Thursday, June 11, 2015

Who's driving now? Ooops, we're still human -- June 11, 2015 column

By MARSHA MERCER

I learned as a rookie newspaper reporter that there are no accidents in life – none involving cars, trucks or motorcycles, anyway.  

“Accident” implies an event that’s beyond our control. Because reporters cannot know what’s in a driver’s mind, we can’t say something is an accident.

Newspapers that shunned the A word reported on automotive mishaps, incidents and collisions. Blow-dried TV announcers and traffic reporters shouting over helicopter noise favored the more vivid noun crash. 

Copy editors weren’t the only sticklers for the right word to describe highway misfortune. Years ago, the National Highway Traffic Safety Administration tried to expunge the concept of traffic accidents.

By eliminating the word in speeches, news releases and publications, it hoped in 1997 to re-educate people that car wrecks weren’t acts of God but predictable and preventable events.

The agency also launched a “Crashes are not accidents” campaign. From time to time, other groups have taken up the cause, but people hang onto the idea of tragic highway accidents. Now, though, while we can’t stop the lethal combination of speed and distance, we at least buckle our seat belts.

Technology is making cars safer. Backup cameras help you park and avoid pedestrians. Lasers or radar in adaptive cruise control keep your car a safe distance from the one ahead and warn if you veer out of your lane.
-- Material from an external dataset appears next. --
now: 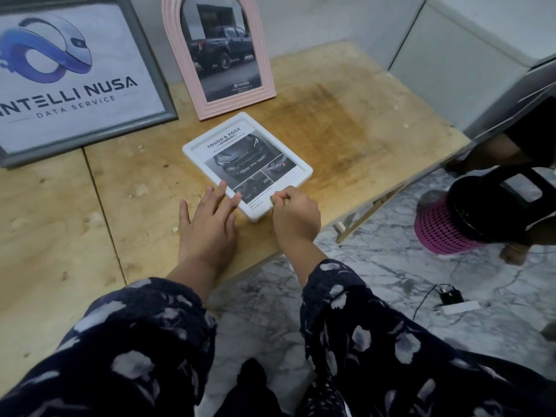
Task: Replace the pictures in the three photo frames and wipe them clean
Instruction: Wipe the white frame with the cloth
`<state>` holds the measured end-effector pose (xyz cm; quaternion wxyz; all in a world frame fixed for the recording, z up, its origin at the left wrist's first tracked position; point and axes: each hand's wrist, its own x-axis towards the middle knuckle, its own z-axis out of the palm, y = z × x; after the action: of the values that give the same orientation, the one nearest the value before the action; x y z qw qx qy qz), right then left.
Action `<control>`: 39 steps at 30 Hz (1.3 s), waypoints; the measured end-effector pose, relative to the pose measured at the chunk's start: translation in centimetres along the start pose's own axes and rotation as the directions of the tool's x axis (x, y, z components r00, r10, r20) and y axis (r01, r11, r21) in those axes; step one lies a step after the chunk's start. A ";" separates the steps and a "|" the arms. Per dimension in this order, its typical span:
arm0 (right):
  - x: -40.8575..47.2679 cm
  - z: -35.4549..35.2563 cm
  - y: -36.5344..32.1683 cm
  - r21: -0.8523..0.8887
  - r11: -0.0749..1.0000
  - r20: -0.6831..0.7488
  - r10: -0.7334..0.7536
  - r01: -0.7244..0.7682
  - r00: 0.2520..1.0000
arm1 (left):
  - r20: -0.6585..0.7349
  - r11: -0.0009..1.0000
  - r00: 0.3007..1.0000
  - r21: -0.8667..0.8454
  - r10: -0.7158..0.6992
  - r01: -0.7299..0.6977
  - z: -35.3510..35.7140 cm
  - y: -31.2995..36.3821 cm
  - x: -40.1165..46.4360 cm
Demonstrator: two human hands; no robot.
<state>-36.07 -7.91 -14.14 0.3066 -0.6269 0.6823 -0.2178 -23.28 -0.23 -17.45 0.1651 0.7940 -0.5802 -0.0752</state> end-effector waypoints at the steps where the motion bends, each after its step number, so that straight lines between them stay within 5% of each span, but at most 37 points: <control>1: -0.3 0.2 -0.1 0.009 1.000 0.001 0.001 -0.001 1.000 | 0.002 1.000 1.000 -0.003 -0.008 0.008 0.0 0.1 0.1; 5: -2.3 0.3 -0.3 0.106 0.994 0.138 -0.038 0.024 0.990 | 0.019 0.999 0.999 -0.020 -0.035 0.036 0.0 0.0 0.2; 8: -2.4 -1.1 -0.2 0.304 0.923 0.377 0.109 -0.234 0.920 | 0.021 0.999 0.999 -0.034 -0.038 0.039 -0.1 0.1 0.1; 12: 1.1 -3.8 0.4 0.460 0.773 0.265 0.349 -0.436 0.899 | 0.032 0.998 0.999 -0.054 -0.035 0.037 -0.3 0.1 -0.1; 16: 4.2 -6.1 -0.1 0.199 0.924 -0.016 0.336 -0.326 0.942 | 0.028 0.997 0.999 -0.066 -0.034 0.036 -0.3 -0.1 -0.1; 24: 4.0 -2.2 -0.9 -0.007 0.964 -0.003 0.265 -0.265 0.964 | 0.009 0.997 1.000 -0.076 -0.002 0.003 -0.2 -0.4 -0.1; 35: -0.1 0.0 -1.4 0.006 0.960 0.162 0.276 -0.280 0.948 | 0.026 1.000 1.000 -0.028 -0.012 0.013 0.3 -0.8 0.4; 39: -1.6 -1.0 -1.7 0.076 0.949 0.404 0.251 -0.306 0.880 | 0.051 0.998 0.998 -0.049 -0.029 0.031 0.0 -0.4 0.4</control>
<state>-35.51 -6.65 -12.00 0.5067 -0.5299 0.6742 -0.0890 -22.78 -0.54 -17.52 0.1691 0.7962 -0.5700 -0.1119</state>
But what happens when technology – and not a human -- controls the car?    

This summer, Google will test the prototype of its fully self-driving car on city streets in Mountain View, Calif. The cautious two-seater won’t exceed the grand speed of 25 mph. Other companies working on driverless cars include General Motors, Tesla, Mercedes-Benz and the Chinese Web company Baidu.   

States are eager to get on board. Michigan, Florida, Nevada and Washington, D.C., have passed laws allowing automakers to test driverless cars. Virginia Gov. Terry McAuliffe in March proclaimed the commonwealth “open for business” for the testing and deployment of autonomous vehicles.

In Northern Virginia, 70 miles of busy highways – parts of Interstates 66, 95 and 495 and U.S. Routes 29 and 50 -- could be used to test self-driving cars within a year, the Richmond Times-Dispatch reported June 1.
  
The potential for safer highway travel has instant appeal. Autonomous vehicles don’t drive drunk or send texts or take selfies behind the wheel. But they do have to deal with humans in other cars.

Since Google began testing self-driving cars in 2009, the vehicles have logged nearly 2 million miles with a dozen minor accidents – but “Not once was the self-driving car the cause of the accident,” the company announced. Other motorists rear-ended or sideswiped the autonomous car, or the car was in manual mode and its human driver at fault. 

The cars don’t have to be perfect; they just have to beat humans at driving, developers say. But that seems a low bar. Humans are terrible drivers.

In 2010, there were 33,000 traffic deaths, nearly 4 million injuries and 24 million vehicles damaged in motor vehicle crashes in the United States, the highway traffic safety administration reported last month. It still avoids the word accident.

Meanwhile, states are struggling with new rules of the road. California allows self-driving cars on public roads but requires a steering wheel, brake pedal and accelerator – and a trained safety driver who can take over in case there’s a problem.

That may lead to a false sense of security. Google in the fall of 2012 started letting its employees take home self-driving Lexus SUVs. The employees promised to be ever-alert and take the wheel as necessary. It didn’t work out.  

“We discovered something we really hadn’t seen coming but was obvious in retrospect,” Astro Teller, the improbably named director of Google’s Project X, the division that explores innovative products,  said last month in a South by Southwest talk.  

“Once people trust the system, they trust it. Our success was itself a failure,” he said. “The assumption that people can be a reliable backup for the system was a total fallacy.”

The only way a driverless car will work, Google decided, is to make it totally driverless. No steering wheel, no brake pedal, no accelerator. The car must drive itself from Point A to Point B at the push of a button.

“That has been a lot more work than we thought, but it’s the right thing to do,” Teller said.

Google’s decision to adjust the technology to fit the human – rather than expecting the human to adjust to the technology -- is a good lesson for us all. Experiment, yes, and take the time for safety. Crashes are not accidents.